Most of Conan Doyle’s gripping short stories are remarkable for the way they set out to explain the irrational in the most rational possible way. In his later years, when Conan Doyle became a vigorous advocate of Spiritualism, which he chose to call Spiritism, people wondered how the inventor of the science of deduction could turn to the world of hauntings and séances and ectoplasms. But his Tales of Terror and Mystery has a strong affinity with the adventures of Holmes that is most evident in the style, which is so matter-of-fact that it makes even the most sensational happenings appear normal. In the tales, Conan Doyle uses a typically Holmesian method in unravelling the plot. What seems frightening or paranormal at first — like the monster inhabiting the Blue John Gap, or the piping voice of an invisible woman heard nightly in the room of the widower, Sir John Bollamore — is later revealed to be a physical phenomenon as the surrounding mysteries are chipped away slowly through confrontation and analysis. The “terror” of Blue John Gap turns out to be a blind prehistoric creature trapped in the subterranean caves, as the devil of Dartmoor had proved to be a poor hound. To cure patients of delusions, Freud too was bringing the repressed demons of the mind to the surface by following a method of clinical analysis.

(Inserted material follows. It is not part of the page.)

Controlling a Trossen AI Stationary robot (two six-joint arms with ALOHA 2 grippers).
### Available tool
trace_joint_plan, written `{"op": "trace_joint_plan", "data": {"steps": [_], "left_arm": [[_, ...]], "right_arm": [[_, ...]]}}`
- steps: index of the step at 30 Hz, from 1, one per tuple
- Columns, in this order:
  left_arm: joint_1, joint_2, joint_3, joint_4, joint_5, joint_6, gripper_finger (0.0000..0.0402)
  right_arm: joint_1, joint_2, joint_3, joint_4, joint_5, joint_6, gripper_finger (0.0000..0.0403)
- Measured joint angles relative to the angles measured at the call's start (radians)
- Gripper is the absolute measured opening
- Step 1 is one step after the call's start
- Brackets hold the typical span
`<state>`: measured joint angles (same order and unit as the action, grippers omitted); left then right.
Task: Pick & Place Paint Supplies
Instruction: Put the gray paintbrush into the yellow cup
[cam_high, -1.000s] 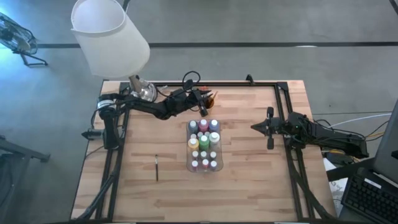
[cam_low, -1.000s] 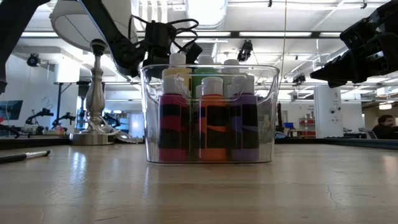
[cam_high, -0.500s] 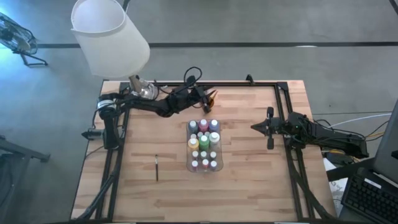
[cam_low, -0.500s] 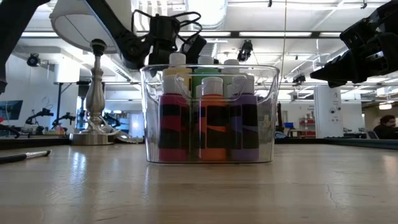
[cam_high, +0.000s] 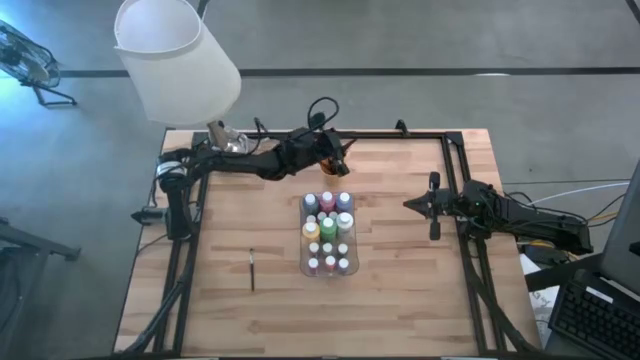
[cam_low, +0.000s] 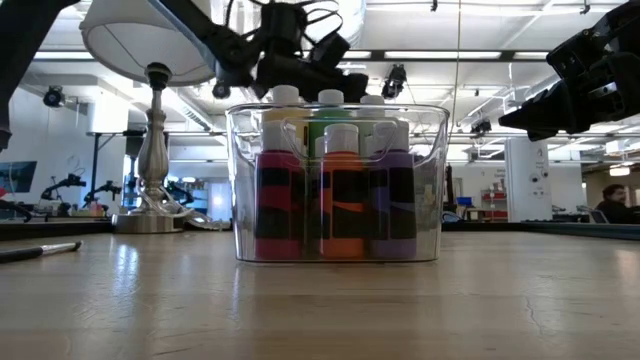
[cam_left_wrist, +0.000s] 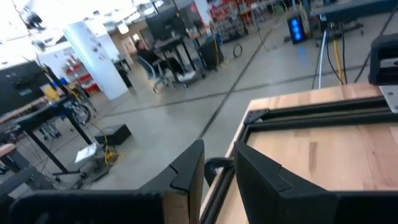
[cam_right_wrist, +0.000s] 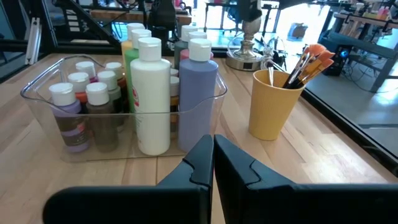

Freud had his famous spat with Jung when the latter turned to spirituality and occultism, which, according to Freud, were unscientific. Doubtless, he would have thought the same of Conan Doyle. But Conan Doyle, a solid product of the Scottish Enlightenment, would have had his reasons for believing in what he believed. When the narrator of “The Leather Funnel” calls the psychology of dreams a “science of charlatans”, the redoubtable Dacre replies: “The charlatan is always the pioneer. From the astrologer came the astronomer, from the alchemist the chemist, from the mesmerist the experimental psychologist.... Even such subtle and elusive things as dreams will in time be reduced to system and order.” In Conan Doyle’s own day, Freud was ordering dreams. Which goes on to prove that if the impossible is eliminated, whatever remains, however improbable, must be the truth. Life beyond death is improbable, but true. Sir Arthur Conan Doyle has lived on for 153 years. And Freud for 156.